**Instructions for the task**
Only the lines below starting at the one containing "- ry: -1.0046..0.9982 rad" and ending at the one containing "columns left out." belong in the answer, each copied exactly.

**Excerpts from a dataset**
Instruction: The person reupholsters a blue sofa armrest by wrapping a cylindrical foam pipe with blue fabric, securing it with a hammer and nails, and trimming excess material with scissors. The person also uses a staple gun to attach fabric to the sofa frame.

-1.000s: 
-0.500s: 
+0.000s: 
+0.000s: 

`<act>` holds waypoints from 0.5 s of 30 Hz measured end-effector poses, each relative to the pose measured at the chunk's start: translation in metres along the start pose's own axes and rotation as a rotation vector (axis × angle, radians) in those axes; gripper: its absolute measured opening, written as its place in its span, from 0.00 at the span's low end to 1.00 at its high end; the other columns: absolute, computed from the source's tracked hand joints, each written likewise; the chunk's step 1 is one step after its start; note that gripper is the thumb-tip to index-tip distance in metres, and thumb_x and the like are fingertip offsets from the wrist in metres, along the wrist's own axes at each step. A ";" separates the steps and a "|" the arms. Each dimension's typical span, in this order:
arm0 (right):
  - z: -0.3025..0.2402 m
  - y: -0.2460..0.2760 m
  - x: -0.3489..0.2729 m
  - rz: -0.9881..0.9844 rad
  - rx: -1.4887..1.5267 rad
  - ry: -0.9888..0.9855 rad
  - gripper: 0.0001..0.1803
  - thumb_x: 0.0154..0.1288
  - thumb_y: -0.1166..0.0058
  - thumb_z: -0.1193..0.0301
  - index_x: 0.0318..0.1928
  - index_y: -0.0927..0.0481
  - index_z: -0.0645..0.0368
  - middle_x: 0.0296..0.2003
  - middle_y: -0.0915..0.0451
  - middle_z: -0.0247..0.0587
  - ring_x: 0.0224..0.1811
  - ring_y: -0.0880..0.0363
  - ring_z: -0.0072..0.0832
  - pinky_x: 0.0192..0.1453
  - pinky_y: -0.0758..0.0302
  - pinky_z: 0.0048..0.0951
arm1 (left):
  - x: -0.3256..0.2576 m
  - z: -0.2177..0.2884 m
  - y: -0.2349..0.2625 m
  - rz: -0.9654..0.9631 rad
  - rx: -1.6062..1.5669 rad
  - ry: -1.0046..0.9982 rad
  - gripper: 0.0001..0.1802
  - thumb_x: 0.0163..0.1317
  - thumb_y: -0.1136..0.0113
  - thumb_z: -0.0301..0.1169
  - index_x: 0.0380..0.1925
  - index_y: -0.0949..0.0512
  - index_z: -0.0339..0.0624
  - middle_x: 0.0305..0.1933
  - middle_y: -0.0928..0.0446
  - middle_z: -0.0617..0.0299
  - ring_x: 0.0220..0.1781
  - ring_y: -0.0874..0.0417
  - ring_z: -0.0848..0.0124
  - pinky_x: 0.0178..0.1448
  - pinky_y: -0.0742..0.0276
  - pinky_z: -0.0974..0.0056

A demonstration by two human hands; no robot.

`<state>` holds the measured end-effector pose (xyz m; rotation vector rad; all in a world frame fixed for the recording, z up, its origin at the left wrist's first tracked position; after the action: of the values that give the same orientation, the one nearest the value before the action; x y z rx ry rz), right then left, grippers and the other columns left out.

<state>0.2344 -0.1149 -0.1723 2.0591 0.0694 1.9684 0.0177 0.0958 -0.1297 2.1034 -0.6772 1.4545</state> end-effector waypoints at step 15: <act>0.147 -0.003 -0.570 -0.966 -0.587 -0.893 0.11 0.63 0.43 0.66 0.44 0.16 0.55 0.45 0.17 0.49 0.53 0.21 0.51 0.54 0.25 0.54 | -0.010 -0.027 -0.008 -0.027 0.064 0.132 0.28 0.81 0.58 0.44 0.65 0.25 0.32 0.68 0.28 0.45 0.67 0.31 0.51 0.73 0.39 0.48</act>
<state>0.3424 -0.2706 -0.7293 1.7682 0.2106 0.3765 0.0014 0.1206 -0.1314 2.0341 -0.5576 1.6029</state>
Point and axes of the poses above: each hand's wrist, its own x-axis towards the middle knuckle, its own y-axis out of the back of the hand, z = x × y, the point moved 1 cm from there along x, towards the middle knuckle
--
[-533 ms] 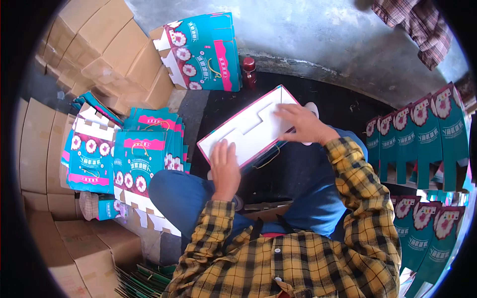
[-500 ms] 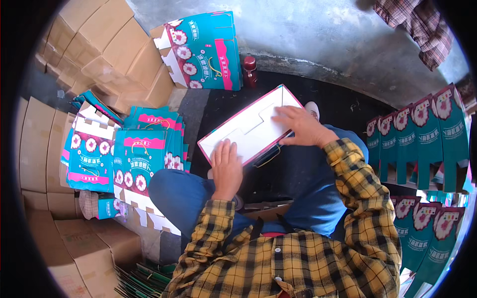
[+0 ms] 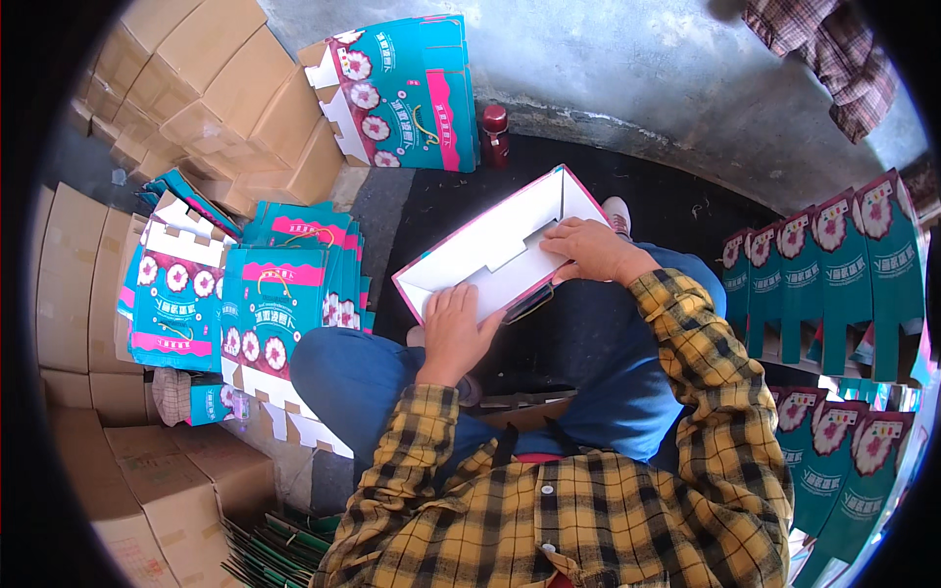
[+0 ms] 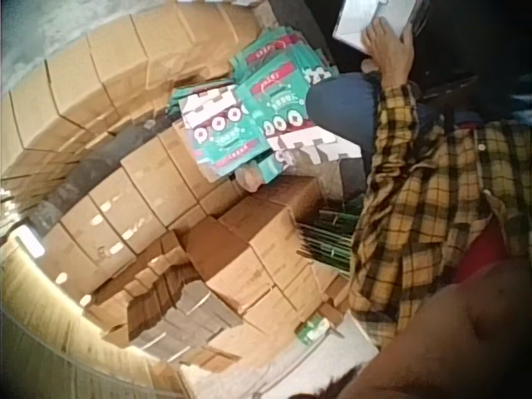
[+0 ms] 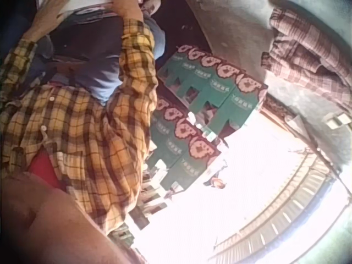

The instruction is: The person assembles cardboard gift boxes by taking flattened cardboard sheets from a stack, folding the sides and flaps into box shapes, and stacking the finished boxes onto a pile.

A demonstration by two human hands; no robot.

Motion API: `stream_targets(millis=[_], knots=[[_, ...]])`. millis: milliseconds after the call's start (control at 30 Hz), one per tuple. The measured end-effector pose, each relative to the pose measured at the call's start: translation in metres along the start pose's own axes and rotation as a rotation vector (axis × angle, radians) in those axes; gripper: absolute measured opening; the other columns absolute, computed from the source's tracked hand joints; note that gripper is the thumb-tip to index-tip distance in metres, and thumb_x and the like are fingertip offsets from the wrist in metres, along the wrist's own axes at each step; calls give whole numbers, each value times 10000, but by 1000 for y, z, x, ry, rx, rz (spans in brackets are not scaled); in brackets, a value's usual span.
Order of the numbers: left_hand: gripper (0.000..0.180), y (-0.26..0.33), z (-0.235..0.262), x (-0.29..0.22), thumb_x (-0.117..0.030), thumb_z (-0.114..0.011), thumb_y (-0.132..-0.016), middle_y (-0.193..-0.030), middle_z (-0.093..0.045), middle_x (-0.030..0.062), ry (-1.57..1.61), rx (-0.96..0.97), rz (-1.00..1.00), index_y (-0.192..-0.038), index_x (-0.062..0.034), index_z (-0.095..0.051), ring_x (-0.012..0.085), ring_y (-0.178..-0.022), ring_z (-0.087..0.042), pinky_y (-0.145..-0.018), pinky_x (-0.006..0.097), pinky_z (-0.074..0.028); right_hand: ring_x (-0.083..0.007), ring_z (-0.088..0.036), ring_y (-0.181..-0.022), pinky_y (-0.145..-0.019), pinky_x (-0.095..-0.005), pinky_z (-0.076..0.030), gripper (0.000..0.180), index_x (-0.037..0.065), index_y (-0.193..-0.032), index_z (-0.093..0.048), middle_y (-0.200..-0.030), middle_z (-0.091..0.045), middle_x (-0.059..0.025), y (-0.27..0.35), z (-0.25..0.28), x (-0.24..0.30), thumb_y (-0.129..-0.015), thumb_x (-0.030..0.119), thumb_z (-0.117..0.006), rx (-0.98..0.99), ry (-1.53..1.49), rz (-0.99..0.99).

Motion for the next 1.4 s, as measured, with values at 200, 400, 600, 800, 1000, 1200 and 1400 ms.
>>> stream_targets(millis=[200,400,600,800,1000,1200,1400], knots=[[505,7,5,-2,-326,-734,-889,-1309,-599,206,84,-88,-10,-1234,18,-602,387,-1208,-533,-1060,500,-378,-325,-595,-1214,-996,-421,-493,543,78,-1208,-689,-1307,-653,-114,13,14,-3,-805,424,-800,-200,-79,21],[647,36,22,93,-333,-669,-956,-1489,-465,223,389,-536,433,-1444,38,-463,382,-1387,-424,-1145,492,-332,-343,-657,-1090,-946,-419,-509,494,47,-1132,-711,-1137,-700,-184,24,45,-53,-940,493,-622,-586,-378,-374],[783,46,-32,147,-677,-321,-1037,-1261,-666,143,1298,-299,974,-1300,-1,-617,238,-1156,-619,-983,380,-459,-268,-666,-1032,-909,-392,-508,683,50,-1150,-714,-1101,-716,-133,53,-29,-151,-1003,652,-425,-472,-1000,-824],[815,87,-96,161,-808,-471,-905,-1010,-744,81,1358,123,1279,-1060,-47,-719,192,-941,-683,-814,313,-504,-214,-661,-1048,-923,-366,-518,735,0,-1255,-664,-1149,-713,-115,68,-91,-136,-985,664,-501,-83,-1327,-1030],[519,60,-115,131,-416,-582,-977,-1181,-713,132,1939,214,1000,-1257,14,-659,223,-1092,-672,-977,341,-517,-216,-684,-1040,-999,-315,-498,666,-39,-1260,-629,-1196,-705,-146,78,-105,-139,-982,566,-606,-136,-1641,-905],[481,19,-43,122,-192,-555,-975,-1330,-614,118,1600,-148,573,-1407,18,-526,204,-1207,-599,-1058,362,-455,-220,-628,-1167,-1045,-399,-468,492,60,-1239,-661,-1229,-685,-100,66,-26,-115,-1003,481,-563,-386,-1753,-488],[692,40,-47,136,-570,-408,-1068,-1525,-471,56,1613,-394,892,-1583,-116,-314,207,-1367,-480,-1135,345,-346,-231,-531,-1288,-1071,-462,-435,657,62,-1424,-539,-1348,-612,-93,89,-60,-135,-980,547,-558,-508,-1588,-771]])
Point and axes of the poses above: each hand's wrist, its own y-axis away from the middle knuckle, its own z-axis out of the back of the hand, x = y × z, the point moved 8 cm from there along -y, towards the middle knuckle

**Answer section**
  - ry: -1.0046..0.9982 rad
  - gripper: 0.0001..0.1802
  - thumb_x: 0.0163..0.1317
  - thumb_y: -0.1136..0.0113
  - thumb_z: -0.0301..0.1169
  - index_x: 0.0380..0.1925
  - index_y: -0.0949..0.0512
  - index_z: -0.0339..0.0624
  - middle_x: 0.0305..0.1933
  - middle_y: -0.0928..0.0446
  - middle_z: -0.0617..0.0299
  - ring_x: 0.0220..0.1781
  - ring_y: -0.0874..0.0417
  - ring_z: -0.0848..0.0124
  - pinky_x: 0.0178..0.1448
  - pinky_y: -0.0742..0.0276
  - pinky_z: -0.0974..0.0056

A demonstration by two human hands; no robot.

`<state>` holds the measured end-effector pose (xyz m; rotation vector rad; all in a world frame fixed for the recording, z up, its origin at the left wrist's first tracked position; after the action: of the values that give the same orientation, the one nearest the value before the action; x y z rx ry rz), right then left, grippers and the other columns left out.

Work on this exercise has been finished.